**Goal of the exercise**
Reading the records below, how many lines contain "edges"? Respond with a number and nothing else.

Content starts

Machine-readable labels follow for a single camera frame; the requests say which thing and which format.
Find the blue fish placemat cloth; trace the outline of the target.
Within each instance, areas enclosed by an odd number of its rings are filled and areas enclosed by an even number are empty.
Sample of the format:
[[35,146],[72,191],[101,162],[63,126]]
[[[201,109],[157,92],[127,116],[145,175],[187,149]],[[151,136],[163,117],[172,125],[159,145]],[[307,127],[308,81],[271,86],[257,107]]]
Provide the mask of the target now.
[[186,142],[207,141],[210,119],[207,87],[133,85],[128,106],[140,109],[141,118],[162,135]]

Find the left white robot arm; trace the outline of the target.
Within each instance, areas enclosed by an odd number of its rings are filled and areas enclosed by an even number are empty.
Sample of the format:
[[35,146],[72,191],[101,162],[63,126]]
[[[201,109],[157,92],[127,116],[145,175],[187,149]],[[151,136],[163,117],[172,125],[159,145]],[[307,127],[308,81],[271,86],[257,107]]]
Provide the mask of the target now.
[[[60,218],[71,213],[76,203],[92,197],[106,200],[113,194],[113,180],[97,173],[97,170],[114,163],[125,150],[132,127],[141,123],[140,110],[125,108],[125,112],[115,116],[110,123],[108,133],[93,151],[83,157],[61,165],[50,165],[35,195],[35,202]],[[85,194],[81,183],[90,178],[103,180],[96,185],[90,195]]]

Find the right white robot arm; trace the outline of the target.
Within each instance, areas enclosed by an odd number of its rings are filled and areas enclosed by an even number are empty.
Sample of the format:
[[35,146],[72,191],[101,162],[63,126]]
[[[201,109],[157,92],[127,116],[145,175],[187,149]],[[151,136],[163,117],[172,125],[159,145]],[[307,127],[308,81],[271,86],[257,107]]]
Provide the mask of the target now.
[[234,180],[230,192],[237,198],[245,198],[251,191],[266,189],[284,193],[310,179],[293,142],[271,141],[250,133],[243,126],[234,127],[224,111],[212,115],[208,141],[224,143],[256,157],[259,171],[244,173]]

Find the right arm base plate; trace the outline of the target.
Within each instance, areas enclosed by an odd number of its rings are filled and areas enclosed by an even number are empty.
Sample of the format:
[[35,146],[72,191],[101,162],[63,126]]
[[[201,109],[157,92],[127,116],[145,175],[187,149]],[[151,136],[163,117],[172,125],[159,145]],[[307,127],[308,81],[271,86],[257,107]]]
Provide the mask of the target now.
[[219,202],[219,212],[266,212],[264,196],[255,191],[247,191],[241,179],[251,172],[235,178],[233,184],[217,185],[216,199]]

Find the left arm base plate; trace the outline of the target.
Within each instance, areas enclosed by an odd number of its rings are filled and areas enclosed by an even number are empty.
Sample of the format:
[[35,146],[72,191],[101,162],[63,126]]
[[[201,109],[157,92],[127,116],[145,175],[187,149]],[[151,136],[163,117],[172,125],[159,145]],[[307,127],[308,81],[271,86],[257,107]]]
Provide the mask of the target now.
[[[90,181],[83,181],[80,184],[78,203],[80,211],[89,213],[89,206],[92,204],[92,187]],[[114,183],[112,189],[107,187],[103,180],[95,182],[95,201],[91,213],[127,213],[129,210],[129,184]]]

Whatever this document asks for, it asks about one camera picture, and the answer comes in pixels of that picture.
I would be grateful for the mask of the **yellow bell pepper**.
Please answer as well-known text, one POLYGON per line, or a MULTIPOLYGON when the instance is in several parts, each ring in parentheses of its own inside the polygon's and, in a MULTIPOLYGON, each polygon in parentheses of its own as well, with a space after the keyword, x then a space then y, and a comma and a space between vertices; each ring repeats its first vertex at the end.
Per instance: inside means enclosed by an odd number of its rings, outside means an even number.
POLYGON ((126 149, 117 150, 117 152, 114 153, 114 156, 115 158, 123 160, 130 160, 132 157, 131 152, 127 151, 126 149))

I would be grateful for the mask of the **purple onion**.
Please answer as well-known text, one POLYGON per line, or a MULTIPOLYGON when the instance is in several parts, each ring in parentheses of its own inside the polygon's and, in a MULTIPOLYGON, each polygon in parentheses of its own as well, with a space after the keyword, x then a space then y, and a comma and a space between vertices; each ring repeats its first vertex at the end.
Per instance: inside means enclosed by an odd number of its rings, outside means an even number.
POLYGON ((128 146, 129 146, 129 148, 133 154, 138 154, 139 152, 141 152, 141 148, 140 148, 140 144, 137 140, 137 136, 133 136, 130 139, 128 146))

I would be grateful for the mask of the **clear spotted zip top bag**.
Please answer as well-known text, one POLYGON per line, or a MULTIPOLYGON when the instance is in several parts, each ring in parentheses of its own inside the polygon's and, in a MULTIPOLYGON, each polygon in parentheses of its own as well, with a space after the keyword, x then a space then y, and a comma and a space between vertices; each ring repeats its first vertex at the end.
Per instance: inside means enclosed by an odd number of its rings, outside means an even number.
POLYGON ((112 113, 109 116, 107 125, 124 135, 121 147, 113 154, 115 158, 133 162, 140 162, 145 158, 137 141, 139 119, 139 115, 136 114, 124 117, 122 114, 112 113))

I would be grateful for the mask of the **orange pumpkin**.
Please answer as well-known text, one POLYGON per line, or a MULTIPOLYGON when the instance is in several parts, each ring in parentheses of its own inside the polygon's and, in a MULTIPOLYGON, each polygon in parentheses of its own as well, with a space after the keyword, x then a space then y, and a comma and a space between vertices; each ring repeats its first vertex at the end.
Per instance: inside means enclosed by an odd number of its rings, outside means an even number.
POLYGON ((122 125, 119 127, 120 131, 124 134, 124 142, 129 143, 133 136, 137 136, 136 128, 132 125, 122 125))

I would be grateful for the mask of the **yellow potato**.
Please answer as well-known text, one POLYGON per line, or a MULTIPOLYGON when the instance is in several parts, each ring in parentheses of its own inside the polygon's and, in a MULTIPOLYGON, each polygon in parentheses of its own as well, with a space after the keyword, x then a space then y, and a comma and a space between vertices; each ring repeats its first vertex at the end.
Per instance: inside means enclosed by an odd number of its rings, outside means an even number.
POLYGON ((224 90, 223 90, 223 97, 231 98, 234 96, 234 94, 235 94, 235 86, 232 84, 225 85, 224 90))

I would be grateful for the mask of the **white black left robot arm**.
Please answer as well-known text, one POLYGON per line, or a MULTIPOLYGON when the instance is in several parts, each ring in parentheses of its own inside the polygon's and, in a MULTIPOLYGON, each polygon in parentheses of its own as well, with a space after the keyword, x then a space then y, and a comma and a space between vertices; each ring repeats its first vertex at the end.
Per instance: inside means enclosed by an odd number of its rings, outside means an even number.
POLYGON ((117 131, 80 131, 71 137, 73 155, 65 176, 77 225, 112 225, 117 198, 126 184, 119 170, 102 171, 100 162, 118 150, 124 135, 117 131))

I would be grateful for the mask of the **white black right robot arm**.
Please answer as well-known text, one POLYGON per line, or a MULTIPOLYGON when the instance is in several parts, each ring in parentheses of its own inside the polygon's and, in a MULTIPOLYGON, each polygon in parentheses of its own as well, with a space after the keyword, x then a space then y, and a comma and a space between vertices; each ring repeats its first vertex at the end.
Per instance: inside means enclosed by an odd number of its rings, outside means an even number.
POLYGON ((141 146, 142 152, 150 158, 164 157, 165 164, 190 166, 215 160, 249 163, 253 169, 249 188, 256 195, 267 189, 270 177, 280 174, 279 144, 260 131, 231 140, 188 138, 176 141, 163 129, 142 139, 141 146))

Content ends
Content starts

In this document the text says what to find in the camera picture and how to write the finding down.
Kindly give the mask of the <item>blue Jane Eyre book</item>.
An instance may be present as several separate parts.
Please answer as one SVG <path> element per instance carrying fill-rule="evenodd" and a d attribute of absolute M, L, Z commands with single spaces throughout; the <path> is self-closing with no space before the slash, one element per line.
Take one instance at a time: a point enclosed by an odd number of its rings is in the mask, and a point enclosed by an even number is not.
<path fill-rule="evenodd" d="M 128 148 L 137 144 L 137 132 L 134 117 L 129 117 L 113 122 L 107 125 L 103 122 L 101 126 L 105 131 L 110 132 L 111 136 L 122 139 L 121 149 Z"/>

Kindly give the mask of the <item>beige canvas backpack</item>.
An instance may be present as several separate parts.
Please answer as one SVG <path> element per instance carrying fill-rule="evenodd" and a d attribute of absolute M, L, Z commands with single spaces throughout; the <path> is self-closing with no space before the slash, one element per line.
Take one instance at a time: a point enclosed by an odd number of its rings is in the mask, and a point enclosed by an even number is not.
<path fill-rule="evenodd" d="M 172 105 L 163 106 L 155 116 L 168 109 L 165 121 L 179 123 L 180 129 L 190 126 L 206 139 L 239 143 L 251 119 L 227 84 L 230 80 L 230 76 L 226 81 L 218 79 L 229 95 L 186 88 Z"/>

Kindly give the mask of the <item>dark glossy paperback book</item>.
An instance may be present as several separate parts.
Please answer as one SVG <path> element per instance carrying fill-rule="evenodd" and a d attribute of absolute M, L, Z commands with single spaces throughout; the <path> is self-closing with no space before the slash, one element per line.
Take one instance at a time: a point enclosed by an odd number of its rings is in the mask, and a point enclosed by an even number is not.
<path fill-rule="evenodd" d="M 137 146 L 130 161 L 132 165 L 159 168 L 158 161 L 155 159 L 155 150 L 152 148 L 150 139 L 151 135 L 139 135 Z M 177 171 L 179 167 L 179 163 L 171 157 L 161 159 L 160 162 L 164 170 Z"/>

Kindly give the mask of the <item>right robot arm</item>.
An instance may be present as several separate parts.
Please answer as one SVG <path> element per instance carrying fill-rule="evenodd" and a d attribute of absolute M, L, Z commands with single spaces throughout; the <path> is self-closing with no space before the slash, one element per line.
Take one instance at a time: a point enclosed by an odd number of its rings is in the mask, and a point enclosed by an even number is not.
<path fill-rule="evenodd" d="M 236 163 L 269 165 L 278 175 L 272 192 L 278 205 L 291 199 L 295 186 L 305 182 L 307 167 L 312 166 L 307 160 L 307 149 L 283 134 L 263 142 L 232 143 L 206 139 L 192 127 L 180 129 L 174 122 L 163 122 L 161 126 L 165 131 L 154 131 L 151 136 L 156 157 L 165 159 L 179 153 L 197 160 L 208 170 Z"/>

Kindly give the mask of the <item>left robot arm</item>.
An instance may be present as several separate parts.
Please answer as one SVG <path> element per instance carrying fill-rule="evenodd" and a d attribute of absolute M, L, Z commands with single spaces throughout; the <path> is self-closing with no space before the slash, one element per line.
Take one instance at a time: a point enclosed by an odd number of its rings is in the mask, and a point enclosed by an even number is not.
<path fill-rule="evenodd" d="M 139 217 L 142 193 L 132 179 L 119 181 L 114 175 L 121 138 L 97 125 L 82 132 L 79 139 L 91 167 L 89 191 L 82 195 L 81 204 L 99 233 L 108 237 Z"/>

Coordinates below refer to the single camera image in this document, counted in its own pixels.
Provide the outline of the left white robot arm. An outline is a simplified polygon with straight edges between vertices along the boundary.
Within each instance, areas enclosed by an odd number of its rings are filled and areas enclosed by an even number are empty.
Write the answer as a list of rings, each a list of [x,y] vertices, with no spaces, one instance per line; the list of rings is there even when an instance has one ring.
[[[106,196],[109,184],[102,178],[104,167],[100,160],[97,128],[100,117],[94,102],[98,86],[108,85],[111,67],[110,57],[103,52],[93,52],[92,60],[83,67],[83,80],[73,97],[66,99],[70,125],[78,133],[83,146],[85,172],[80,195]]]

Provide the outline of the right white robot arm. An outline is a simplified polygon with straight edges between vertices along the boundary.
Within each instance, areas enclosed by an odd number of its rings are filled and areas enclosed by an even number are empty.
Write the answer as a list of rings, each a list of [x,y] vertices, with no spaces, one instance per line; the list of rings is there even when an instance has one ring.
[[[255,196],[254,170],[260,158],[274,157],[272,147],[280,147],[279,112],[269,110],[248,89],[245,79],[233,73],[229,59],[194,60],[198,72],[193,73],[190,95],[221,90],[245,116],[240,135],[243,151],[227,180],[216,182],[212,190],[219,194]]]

Content ends

**Completed exercise**
2